Liberty Hall is a historic meeting hall used by African-American organizations in Oakland, California. The building, located at 1483-1485 8th St., was built in 1877 as a store and residence. The building was designed in the Italianate style and features projecting bays at its northwest and southwest corners, a bracketed cornice, a frieze with dentils and crown moldings, and a hipped roof.

Local 188 of the Universal Negro Improvement Association, the African-American fraternal organization founded by Marcus Garvey, purchased the building for its headquarters in 1925. Founded in 1920, Local 188 was the largest chapter of the UNIA in northern California. The chapter renamed the building Liberty Hall, the name used by all of the UNIA's meeting halls. During its time in the building, the UNIA used it for its meetings, activities, and holidays such as Lincoln's Birthday and Garvey Day. A fire burnt the building's roof in 1931, and the UNIA's activism in Oakland declined afterward. The organization sold the building in 1933.
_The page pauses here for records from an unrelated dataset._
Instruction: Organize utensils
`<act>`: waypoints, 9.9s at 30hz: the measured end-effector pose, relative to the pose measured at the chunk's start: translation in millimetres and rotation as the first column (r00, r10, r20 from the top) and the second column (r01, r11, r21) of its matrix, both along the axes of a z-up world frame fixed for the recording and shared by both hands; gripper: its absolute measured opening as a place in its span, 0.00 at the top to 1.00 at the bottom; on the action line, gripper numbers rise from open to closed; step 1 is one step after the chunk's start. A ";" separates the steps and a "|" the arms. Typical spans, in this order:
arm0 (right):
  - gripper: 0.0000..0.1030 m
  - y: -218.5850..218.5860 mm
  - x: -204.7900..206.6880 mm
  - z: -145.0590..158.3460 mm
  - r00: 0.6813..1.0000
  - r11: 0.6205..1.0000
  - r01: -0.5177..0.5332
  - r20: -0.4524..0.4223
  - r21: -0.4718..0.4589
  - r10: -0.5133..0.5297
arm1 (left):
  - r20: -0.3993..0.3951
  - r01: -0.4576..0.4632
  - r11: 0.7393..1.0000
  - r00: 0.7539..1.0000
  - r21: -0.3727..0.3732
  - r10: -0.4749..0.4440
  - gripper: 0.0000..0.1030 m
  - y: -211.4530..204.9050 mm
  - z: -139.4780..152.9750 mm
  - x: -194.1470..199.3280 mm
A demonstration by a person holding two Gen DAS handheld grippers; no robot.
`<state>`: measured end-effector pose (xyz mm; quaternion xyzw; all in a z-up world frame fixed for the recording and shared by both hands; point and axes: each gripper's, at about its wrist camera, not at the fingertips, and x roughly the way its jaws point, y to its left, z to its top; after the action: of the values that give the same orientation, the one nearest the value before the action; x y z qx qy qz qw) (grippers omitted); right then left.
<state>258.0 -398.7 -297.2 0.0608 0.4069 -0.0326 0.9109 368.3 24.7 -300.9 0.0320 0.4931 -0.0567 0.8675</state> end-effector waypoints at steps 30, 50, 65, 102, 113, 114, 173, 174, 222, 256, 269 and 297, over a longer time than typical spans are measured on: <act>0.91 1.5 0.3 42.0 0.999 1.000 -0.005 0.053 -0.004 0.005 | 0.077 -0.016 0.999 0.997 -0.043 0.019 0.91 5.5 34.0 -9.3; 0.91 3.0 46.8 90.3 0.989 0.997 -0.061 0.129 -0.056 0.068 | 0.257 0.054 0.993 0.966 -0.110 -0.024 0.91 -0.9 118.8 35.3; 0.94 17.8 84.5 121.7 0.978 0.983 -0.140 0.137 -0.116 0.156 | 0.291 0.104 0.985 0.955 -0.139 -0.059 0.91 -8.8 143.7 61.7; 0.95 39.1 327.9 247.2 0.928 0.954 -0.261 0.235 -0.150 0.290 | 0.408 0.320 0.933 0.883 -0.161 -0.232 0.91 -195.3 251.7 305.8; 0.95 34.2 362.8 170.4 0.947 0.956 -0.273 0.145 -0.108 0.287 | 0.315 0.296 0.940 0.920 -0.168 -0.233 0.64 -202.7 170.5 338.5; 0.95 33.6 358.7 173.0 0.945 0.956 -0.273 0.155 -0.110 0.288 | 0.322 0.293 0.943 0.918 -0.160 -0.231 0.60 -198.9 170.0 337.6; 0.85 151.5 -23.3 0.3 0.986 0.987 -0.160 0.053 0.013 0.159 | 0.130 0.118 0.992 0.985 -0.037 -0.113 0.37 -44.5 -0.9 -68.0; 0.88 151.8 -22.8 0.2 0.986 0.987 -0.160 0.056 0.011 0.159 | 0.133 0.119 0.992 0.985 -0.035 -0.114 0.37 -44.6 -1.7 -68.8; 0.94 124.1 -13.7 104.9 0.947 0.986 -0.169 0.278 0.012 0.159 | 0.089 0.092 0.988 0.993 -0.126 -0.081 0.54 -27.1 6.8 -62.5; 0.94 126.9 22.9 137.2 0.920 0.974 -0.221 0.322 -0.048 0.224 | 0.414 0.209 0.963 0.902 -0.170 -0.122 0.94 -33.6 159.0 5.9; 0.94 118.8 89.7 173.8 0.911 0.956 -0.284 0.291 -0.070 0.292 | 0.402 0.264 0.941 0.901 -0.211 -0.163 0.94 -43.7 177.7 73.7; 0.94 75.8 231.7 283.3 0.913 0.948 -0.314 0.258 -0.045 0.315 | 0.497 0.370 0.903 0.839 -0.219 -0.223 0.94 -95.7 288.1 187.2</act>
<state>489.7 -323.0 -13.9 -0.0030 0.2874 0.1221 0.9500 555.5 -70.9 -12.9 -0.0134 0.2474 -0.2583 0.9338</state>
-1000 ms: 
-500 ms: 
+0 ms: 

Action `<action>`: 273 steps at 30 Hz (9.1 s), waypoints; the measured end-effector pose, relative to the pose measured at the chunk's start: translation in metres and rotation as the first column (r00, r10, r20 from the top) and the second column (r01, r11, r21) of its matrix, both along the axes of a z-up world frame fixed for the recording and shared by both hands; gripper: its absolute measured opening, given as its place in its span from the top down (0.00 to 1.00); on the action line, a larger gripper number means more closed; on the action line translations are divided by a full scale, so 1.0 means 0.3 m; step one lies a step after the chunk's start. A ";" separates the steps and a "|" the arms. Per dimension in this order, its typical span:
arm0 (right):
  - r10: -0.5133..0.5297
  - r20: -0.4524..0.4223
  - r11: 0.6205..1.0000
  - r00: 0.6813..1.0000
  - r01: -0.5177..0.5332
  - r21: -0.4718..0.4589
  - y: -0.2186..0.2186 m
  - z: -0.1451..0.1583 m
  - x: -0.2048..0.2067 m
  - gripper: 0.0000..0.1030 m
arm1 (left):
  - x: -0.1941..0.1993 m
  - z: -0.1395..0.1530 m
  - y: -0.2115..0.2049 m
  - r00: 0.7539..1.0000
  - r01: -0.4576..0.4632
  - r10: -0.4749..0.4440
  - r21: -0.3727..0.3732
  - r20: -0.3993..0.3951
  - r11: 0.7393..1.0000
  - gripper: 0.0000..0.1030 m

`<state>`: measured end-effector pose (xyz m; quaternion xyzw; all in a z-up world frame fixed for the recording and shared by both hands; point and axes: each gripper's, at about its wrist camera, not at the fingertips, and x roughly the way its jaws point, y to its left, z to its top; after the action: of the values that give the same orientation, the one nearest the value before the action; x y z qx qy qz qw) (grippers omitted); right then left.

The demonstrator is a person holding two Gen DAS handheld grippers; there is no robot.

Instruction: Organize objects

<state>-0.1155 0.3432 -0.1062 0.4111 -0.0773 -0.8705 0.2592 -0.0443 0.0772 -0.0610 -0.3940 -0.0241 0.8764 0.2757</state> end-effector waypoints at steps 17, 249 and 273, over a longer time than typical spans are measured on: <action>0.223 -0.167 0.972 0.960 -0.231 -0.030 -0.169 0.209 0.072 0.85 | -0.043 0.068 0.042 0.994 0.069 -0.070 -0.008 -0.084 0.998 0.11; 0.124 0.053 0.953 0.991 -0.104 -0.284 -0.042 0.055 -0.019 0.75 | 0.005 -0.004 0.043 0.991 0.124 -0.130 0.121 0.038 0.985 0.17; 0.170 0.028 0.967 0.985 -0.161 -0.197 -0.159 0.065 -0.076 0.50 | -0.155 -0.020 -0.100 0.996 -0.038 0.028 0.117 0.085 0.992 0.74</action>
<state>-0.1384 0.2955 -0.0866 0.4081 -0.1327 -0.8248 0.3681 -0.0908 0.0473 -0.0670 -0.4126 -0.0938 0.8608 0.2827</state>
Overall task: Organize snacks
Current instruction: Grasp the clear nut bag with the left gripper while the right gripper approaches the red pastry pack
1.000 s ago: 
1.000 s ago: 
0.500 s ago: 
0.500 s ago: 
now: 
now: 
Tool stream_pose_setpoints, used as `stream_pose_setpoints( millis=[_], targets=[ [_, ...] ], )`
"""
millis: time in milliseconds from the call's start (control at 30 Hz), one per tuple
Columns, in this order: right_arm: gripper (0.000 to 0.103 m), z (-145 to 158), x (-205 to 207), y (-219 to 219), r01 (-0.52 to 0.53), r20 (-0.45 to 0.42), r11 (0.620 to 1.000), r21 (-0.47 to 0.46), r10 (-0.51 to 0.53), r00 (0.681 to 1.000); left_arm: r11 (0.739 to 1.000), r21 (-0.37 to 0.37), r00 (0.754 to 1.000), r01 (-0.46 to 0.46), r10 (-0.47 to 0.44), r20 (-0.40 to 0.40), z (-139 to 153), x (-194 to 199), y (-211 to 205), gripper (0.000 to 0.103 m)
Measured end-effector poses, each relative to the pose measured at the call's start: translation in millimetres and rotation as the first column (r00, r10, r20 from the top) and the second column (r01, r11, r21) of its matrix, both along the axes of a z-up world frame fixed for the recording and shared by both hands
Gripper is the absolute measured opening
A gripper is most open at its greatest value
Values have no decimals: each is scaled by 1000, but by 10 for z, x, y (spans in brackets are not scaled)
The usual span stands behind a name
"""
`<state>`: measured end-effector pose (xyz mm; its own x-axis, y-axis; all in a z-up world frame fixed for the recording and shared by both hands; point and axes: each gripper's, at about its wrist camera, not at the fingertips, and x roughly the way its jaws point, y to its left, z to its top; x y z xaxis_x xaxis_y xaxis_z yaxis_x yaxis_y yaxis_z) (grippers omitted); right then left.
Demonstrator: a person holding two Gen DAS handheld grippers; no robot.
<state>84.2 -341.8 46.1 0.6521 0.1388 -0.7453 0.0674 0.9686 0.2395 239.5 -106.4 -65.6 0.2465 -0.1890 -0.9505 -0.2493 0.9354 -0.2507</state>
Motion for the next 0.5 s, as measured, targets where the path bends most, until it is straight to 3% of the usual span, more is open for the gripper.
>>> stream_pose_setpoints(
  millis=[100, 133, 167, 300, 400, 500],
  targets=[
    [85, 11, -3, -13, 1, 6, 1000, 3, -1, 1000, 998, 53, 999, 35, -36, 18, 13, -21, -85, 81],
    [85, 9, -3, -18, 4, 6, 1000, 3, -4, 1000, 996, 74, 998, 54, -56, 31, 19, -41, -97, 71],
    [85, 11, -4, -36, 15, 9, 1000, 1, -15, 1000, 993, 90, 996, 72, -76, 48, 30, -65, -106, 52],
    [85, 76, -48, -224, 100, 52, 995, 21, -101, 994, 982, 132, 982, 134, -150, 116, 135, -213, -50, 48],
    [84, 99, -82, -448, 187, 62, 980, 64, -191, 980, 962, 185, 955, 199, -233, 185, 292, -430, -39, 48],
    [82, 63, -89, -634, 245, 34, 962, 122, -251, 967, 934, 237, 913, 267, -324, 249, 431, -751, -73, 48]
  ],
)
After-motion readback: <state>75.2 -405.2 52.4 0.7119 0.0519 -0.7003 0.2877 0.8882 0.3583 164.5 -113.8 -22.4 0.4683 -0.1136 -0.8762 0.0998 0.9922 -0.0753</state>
After the UNIA left the building, one of Oakland's chapters of the International Peace Mission movement took over the building. The International Peace Mission was a religious movement led by Father Divine, an African-American preacher from New York. Father Divine, who was considered the Second Coming by his followers, was known for hosting free banquets at his home during the Great Depression. The International Peace Mission continued to operate in the building until the 1950s, though its activities declined after the early 1940s.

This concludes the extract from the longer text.